§ **WHAT IS EXPECTED**
Carry none of the pictures over; write out the complete data exactly.

§ **PROVIDED DATA**
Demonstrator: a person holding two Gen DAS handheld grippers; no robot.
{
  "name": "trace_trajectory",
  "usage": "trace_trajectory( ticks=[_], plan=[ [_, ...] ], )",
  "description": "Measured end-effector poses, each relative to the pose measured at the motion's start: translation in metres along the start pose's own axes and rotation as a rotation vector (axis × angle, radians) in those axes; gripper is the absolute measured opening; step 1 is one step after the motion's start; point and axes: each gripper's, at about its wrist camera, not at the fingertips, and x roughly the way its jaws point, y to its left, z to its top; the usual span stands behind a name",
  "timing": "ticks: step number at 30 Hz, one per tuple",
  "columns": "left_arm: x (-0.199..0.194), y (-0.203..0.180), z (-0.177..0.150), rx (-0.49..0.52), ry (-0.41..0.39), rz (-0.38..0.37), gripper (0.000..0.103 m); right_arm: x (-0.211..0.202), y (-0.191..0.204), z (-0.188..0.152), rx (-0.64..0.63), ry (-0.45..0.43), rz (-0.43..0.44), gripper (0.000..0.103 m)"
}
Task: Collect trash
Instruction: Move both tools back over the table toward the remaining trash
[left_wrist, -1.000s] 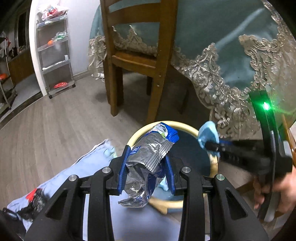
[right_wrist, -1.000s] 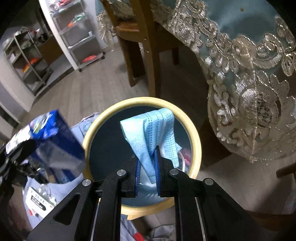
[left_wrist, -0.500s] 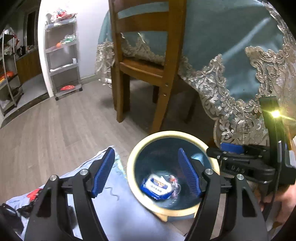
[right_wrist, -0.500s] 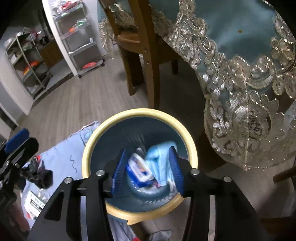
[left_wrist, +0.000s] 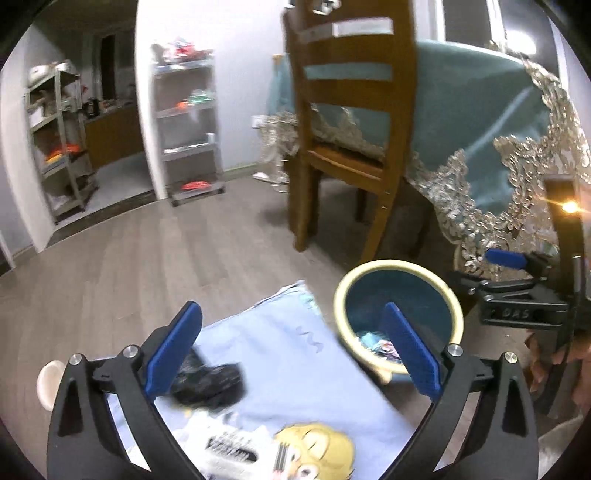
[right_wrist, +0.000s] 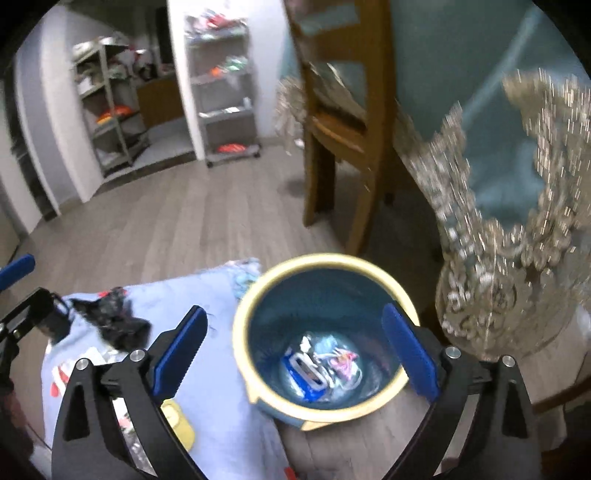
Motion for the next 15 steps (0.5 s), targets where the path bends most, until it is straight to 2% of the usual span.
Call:
trace_trajectory(
  ticks=[6,11,15],
  plan=[
    [-0.055,0.039,-0.024,-0.003,-0.006,0.095,0.097,-0.037,0.053,-0.010,-0.119,-0.094,0.025,0.097],
    [-0.095,0.072,-0.047,-0.033,-0.020,0.157,0.097,-0.064,0.089,-0.029,-0.153,-0.126,0.094,0.097],
    [-0.119,0.097,-0.067,-0.083,-0.020,0.199,0.097,-0.077,0.114,-0.047,-0.199,-0.125,0.117,0.097]
  ],
)
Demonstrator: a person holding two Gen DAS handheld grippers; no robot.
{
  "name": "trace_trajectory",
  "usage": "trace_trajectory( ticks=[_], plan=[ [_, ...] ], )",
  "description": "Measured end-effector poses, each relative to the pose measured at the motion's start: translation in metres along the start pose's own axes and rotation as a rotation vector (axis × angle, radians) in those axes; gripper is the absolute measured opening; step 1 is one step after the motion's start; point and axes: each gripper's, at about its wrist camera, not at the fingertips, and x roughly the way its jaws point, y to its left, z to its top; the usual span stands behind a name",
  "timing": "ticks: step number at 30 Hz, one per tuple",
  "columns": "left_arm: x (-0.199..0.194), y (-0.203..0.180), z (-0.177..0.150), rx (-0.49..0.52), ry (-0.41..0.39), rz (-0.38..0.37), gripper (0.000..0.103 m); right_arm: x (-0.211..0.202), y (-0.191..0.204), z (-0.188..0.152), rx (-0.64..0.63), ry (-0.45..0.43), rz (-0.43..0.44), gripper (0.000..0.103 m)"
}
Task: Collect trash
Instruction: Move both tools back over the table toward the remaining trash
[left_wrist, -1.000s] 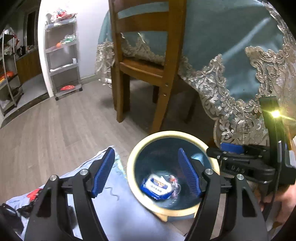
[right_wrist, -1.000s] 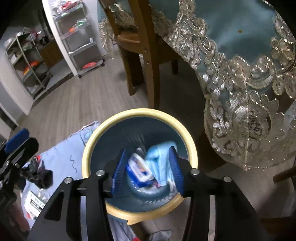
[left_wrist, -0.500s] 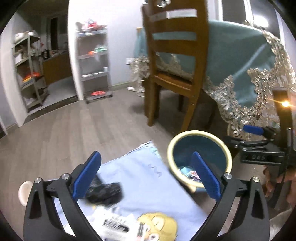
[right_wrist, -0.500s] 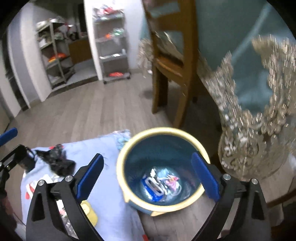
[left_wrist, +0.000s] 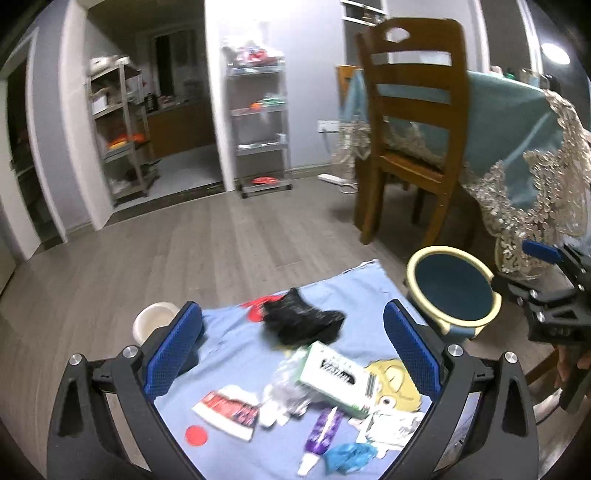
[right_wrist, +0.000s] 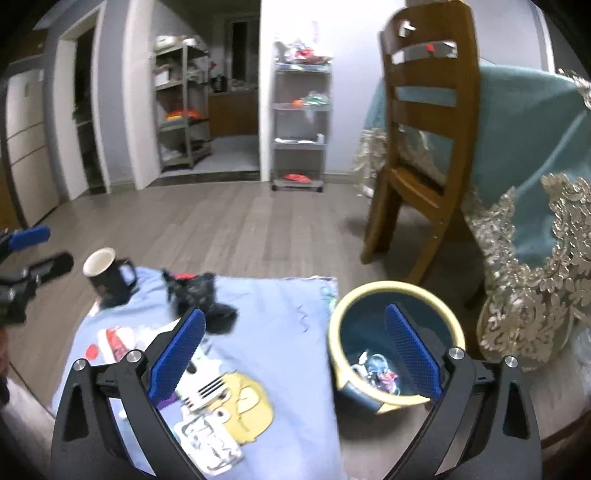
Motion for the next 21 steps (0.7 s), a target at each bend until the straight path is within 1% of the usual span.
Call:
trace_trajectory(
  ticks=[2,5,8,15,17,18,19,20,21],
  plan=[
    [-0.006,0.013,-0.008,-0.021,0.004,0.015,0.097,-0.002,0.013,-0.007,-0.019,0.016,0.013,0.097],
    [-0.014,0.027,-0.021,-0.044,0.013,0.036,0.097,-0.002,0.023,-0.015,-0.013,0.038,0.031,0.097],
    [-0.019,0.039,-0.034,-0.064,0.024,0.050,0.097,-0.001,0.030,-0.024,0.019,0.064,0.059,0.097],
    [-0.020,0.060,-0.064,-0.125,0.052,0.071,0.097,0.006,0.035,-0.046,0.083,0.131,0.070,0.097],
    [-0.019,0.066,-0.075,-0.110,0.057,0.096,0.097,0.011,0.033,-0.052,0.110,0.156,0.069,0.097],
    [-0.019,0.068,-0.080,-0.094,0.058,0.107,0.097,0.014,0.033,-0.054,0.117,0.170,0.068,0.097],
    [-0.017,0.072,-0.086,-0.063,0.065,0.133,0.097,0.017,0.033,-0.057,0.123,0.182,0.066,0.097],
    [-0.013,0.079,-0.092,-0.050,0.085,0.157,0.097,0.020,0.033,-0.059,0.128,0.192,0.065,0.097],
    [-0.009,0.084,-0.095,-0.061,0.104,0.166,0.097,0.025,0.033,-0.063,0.137,0.209,0.066,0.097]
  ],
)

§ **RESPONSE FOR THIS EXERCISE**
Demonstrator: a person holding two Gen DAS handheld grippers; no robot.
{
  "name": "trace_trajectory",
  "usage": "trace_trajectory( ticks=[_], plan=[ [_, ...] ], )",
  "description": "Measured end-effector poses, each relative to the pose measured at the motion's start: translation in metres along the start pose's own axes and rotation as a rotation vector (axis × angle, radians) in those axes; gripper is the absolute measured opening; step 1 is one step after the motion's start; point and axes: each gripper's, at about its wrist camera, not at the fingertips, and x roughly the way its jaws point, y to its left, z to its top; the usual span stands behind a name",
  "timing": "ticks: step number at 30 Hz, one per tuple",
  "columns": "left_arm: x (-0.199..0.194), y (-0.203..0.180), z (-0.177..0.150), rx (-0.49..0.52), ry (-0.41..0.39), rz (-0.38..0.37), gripper (0.000..0.103 m); right_arm: x (-0.211..0.202), y (-0.191..0.204), z (-0.188..0.152), rx (-0.64..0.63), ry (-0.45..0.43), rz (-0.43..0.44), gripper (0.000..0.103 m)"
}
Task: Collect trash
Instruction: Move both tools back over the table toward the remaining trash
[left_wrist, -1.000s] 
[right_wrist, -1.000s] 
[left_wrist, -0.500s] 
[right_wrist, -0.500s] 
[left_wrist, +0.000s] 
[right_wrist, +0.000s] 
Motion for the next 15 steps (0.5 s), targets where the path bends most, until it is straight to 2% of the usual span.
Call:
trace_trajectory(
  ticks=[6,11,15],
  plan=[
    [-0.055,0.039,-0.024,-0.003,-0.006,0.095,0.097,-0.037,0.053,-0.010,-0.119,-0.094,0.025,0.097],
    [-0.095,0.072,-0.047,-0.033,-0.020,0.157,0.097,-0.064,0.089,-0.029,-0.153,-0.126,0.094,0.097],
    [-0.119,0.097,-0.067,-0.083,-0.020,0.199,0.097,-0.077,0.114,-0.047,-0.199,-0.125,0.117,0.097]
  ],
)
Demonstrator: a person holding two Gen DAS handheld grippers; no robot.
{
  "name": "trace_trajectory",
  "usage": "trace_trajectory( ticks=[_], plan=[ [_, ...] ], )",
  "description": "Measured end-effector poses, each relative to the pose measured at the motion's start: translation in metres along the start pose's own axes and rotation as a rotation vector (axis × angle, radians) in those axes; gripper is the absolute measured opening; step 1 is one step after the motion's start; point and axes: each gripper's, at about its wrist camera, not at the fingertips, and x roughly the way its jaws point, y to its left, z to its top; the usual span stands behind a name",
  "timing": "ticks: step number at 30 Hz, one per tuple",
  "columns": "left_arm: x (-0.199..0.194), y (-0.203..0.180), z (-0.177..0.150), rx (-0.49..0.52), ry (-0.41..0.39), rz (-0.38..0.37), gripper (0.000..0.103 m); right_arm: x (-0.211..0.202), y (-0.191..0.204), z (-0.188..0.152), rx (-0.64..0.63), ry (-0.45..0.43), rz (-0.43..0.44), gripper (0.000..0.103 m)"
}
Task: Collect trash
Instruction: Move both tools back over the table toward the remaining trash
[left_wrist, -1.000s] 
[right_wrist, -1.000s] 
[left_wrist, -0.500s] 
[right_wrist, -0.500s] 
[left_wrist, +0.000s] 
[right_wrist, +0.000s] 
Motion for the next 21 steps (0.7 s), a target at each bend until the straight path is within 1% of the usual span.
Call:
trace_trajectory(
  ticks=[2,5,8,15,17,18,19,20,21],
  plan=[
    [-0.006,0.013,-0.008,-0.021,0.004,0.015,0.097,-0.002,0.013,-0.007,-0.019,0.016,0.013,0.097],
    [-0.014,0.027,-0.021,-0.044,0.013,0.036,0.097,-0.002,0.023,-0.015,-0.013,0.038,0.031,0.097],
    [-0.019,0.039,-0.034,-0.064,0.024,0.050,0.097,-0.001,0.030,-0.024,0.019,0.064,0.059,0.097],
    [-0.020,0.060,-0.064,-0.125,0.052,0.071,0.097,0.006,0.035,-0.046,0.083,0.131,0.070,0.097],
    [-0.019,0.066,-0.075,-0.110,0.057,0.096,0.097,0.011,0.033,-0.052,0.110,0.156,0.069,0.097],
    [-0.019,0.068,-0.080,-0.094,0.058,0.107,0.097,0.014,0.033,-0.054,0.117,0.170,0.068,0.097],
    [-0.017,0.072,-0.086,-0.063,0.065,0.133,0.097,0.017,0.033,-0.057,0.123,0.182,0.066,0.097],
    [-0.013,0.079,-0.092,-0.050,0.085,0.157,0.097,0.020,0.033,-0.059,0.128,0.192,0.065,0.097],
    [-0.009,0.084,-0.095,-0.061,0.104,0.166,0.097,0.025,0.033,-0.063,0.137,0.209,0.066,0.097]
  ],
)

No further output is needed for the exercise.